[MATERIAL PROVIDED — start]

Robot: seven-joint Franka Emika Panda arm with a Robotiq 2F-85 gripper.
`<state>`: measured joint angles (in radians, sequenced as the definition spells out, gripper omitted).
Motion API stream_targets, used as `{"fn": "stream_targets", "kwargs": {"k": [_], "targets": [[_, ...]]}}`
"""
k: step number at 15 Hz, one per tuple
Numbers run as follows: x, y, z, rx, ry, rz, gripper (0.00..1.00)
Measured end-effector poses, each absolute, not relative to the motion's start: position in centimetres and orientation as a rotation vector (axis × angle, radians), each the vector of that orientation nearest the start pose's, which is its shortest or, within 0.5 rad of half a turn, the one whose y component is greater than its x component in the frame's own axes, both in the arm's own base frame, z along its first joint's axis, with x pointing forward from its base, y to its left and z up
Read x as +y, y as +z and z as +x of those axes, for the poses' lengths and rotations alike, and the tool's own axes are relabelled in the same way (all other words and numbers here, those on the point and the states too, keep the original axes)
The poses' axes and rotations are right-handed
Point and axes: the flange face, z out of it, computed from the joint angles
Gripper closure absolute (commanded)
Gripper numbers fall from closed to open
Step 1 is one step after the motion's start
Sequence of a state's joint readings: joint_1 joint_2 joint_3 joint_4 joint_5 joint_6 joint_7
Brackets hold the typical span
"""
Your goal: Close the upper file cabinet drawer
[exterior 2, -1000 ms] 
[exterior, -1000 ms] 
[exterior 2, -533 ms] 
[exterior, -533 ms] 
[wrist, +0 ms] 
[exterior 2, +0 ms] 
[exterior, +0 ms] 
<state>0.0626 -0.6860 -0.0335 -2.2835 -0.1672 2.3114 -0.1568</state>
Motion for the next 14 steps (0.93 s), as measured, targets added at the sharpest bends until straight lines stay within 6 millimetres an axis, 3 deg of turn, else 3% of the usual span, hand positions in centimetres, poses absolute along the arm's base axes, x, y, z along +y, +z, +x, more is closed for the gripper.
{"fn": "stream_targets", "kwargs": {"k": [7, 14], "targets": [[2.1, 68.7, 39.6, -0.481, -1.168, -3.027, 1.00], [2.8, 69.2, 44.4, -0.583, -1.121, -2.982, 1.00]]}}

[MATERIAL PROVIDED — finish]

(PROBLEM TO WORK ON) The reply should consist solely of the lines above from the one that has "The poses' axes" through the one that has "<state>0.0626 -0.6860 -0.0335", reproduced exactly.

(RESULT)
The poses' axes and rotations are right-handed
Point and axes: the flange face, z out of it, computed from the joint angles
Gripper closure absolute (commanded)
Gripper numbers fall from closed to open
Step 1 is one step after the motion's start
Sequence of a state's joint readings: joint_1 joint_2 joint_3 joint_4 joint_5 joint_6 joint_7
Brackets hold the typical span
"""
Your goal: Close the upper file cabinet drawer
[exterior 2, -1000 ms] 
[exterior, -1000 ms] 
[exterior 2, -533 ms] 
[exterior, -533 ms] 
[wrist, +0 ms] 
[exterior 2, +0 ms] 
[exterior, +0 ms] 
<state>0.0626 -0.6860 -0.0335 -2.2835 -0.1672 2.3114 -0.1568</state>

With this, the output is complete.